Dataset excerpts:

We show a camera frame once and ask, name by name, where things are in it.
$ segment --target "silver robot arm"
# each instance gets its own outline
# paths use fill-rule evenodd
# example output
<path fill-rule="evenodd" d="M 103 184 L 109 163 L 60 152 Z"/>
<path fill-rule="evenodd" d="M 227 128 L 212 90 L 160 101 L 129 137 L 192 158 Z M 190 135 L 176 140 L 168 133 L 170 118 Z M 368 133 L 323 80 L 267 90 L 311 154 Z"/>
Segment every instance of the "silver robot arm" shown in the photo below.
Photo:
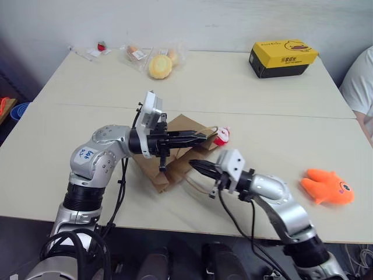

- [YOUR ASSIGNMENT]:
Only the lines above that hold "instance" are wanted. Show every one of them.

- [REPLY]:
# each instance gets its own outline
Segment every instance of the "silver robot arm" shown in the photo below.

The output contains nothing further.